■ EXERCISE AIM
The material below should be copied line for line, please, with pictures omitted.

■ DATASET SECTION
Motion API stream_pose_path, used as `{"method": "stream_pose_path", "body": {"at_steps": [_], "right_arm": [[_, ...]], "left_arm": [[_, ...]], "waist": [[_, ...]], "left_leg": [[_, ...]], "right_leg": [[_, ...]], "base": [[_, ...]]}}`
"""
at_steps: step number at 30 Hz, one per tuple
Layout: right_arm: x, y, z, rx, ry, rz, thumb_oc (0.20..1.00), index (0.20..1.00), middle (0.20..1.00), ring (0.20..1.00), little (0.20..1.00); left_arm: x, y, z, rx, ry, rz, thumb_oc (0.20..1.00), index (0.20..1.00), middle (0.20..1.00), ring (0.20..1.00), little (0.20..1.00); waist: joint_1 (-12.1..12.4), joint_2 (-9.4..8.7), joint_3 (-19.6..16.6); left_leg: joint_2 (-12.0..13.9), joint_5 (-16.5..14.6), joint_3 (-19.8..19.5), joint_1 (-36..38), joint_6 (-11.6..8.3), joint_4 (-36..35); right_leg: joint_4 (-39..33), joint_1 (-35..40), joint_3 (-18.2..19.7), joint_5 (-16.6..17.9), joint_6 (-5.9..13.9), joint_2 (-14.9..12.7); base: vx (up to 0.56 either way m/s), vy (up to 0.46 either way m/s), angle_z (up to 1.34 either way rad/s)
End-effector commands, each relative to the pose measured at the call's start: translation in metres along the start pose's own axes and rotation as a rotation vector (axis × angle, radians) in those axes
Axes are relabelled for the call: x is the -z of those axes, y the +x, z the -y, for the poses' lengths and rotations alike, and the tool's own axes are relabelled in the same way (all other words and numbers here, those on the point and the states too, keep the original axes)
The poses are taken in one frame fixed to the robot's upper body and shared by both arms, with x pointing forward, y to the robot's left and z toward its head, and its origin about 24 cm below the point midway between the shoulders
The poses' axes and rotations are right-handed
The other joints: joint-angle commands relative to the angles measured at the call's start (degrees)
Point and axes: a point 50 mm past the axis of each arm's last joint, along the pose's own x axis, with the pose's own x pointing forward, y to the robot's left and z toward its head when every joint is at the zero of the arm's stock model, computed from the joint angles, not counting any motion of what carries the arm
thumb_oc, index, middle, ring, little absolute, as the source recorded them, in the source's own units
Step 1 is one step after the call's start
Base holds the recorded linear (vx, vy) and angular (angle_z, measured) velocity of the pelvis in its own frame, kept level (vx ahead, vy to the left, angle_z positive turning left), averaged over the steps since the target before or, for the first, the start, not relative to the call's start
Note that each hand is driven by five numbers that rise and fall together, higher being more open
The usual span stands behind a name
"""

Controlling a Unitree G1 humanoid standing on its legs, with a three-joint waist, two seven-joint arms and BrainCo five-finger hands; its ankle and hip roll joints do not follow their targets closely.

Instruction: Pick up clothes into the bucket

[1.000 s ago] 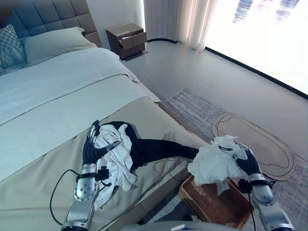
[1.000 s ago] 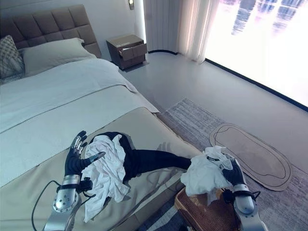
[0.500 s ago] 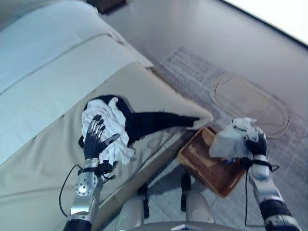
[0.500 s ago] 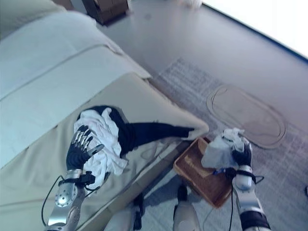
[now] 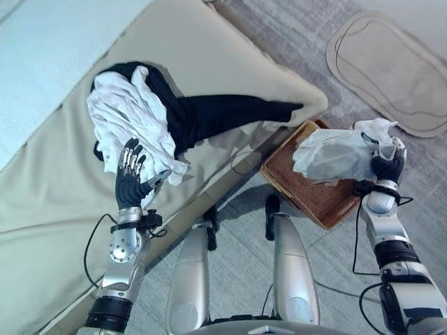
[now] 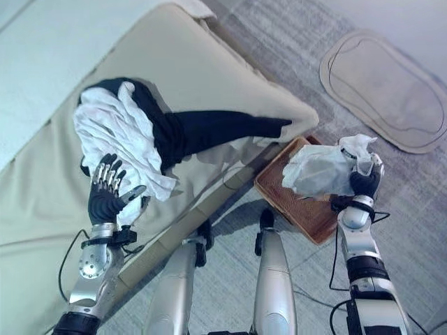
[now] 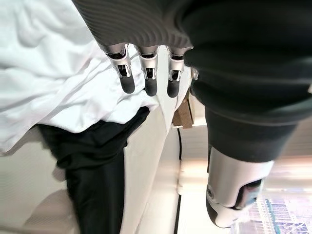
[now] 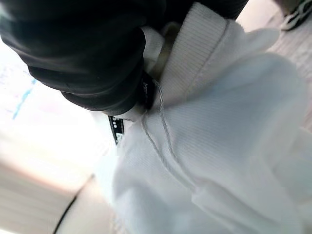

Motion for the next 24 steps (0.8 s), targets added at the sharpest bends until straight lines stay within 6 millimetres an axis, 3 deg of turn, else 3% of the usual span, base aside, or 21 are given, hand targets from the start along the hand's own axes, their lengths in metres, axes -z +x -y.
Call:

■ WRITTEN SOLUTION
Motion API stream_pose_path, used as `{"method": "stream_pose_path", "body": {"at_steps": [_], "right_arm": [[_, ...]], "left_arm": [[_, ...]], "waist": [[_, ...]], "left_leg": [[_, ...]], "right_leg": [[_, ...]], "base": [[_, ...]]}}`
"""
at_steps: step number at 30 Hz, one per tuple
Layout: right_arm: x, y, z, rx, ry, rz, thumb_oc (0.20..1.00), index (0.20..1.00), middle (0.20..1.00), ring (0.20..1.00), little (0.20..1.00); left_arm: x, y, z, rx, ry, rz, thumb_oc (0.20..1.00), index (0.20..1.00), middle (0.20..1.00), ring (0.20..1.00), little (0.20..1.00); waist: joint_1 (-12.1..12.4), joint_2 (-9.4..8.7), joint_3 (-19.6..16.6); left_leg: joint_2 (-12.0..13.9), joint_5 (-16.5..14.6), joint_3 (-19.8..19.5), joint_1 (-36..38), joint_6 (-11.6..8.3), joint_4 (-36..35); right_leg: joint_4 (-39..33), joint_1 (-35..40), joint_3 (-18.2..19.7), joint_5 (-16.6..17.9), joint_6 (-5.9..13.9), joint_2 (-14.9..12.7); base: vx (up to 0.56 either way m/s), vy (up to 0.46 either way m/s), angle_z (up to 1.34 either way rad/s)
End-effector commands, each relative to the pose measured at the call's start: translation in metres along the start pose's own axes and rotation as a rotation vector (axis × angle, radians) in those axes
Axes are relabelled for the call: x is the -z of those axes, y the +x, z the -y, for the poses' lengths and rotations alike, and the tool's own axes are relabelled in the same way (all other words and numbers here, those on the point and the states too, keep the original axes)
The poses are taken in one frame fixed to the robot's upper body and shared by both arms, with x pointing forward, y to the robot's left and z toward its head, and its origin about 24 cm below the point midway between the shoulders
The poses' axes and rotations are right-handed
The other joints: joint-angle commands relative to the angles measured at the call's start (degrees)
Point and axes: a point 50 mm past the axis of each arm's last joint, along the pose's own x axis, with the pose's own x pointing forward, y to the robot's left and z toward its head when every joint is at the zero of the arm's stock model, computed from the joint angles, not counting any motion of what carries the arm
thumb_oc, index, middle, ring, little absolute, as the source recorded them, in the source's own units
Step 1 is one step after the call's start
Base holds the recorded linear (vx, vy) and angular (angle_z, measured) velocity of the pelvis in its own frame, kept level (vx ahead, vy to the left, angle_z positive turning left), averaged over the steps since the target before or, for the first, the start, not relative to the call's start
Note that each hand is driven by five numbers that rise and fall together, higher being more open
The usual span stands behind a name
"""

Controlling a Unitree G1 humanoid standing on its legs, with a three-joint waist, two seven-joint arms and BrainCo five-finger hands; its ankle and hip roll joints do not follow their targets closely.

Instruction: Pick up clothes into the bucket

[1.000 s ago] 
[1.000 s ago] 
[0.500 s ago] 
[0.500 s ago] 
[now] 
[now] 
[now] 
[now] 

Motion for the next 24 steps (0.8 s), targets added at the sharpest bends until straight lines stay within 6 millimetres an axis, 3 deg of turn, else 3% of the usual span, base aside, or 21 are given, hand targets from the start along the hand's own axes, their lengths in metres, axes -z +x -y.
Call:

No further output remains.